▸ Exercise
When the line containing "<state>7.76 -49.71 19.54" is reached, begin transcribing. Continue exactly through the final line of the listing, and return nothing else.

▸ Information provided

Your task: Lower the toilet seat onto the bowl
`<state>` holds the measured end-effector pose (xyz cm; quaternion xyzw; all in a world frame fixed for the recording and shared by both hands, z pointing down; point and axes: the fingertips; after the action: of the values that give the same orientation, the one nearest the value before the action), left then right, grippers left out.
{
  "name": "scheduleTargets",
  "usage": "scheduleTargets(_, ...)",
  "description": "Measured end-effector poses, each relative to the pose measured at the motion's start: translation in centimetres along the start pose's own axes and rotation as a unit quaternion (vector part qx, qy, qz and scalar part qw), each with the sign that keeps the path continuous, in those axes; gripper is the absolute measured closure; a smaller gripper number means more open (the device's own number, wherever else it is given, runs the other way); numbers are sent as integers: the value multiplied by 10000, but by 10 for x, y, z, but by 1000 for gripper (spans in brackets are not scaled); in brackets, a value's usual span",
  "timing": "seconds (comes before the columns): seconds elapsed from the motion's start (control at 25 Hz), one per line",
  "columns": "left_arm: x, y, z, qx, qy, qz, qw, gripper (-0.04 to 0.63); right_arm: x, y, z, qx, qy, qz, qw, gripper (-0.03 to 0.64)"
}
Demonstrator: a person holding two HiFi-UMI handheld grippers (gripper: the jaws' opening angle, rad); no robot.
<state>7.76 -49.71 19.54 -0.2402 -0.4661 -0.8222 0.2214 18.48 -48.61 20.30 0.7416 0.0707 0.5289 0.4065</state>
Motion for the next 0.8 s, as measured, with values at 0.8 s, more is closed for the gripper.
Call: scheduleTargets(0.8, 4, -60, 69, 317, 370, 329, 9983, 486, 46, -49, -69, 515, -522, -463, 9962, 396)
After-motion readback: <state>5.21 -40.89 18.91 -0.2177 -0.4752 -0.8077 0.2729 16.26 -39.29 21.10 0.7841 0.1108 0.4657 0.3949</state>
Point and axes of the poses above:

▸ Answer box
<state>7.76 -49.71 19.54 -0.2402 -0.4661 -0.8222 0.2214 18.48 -48.61 20.30 0.7416 0.0707 0.5289 0.4065</state>
Motion for the next 0.8 s, as measured, with values at 0.8 s, more is closed for the gripper.
Call: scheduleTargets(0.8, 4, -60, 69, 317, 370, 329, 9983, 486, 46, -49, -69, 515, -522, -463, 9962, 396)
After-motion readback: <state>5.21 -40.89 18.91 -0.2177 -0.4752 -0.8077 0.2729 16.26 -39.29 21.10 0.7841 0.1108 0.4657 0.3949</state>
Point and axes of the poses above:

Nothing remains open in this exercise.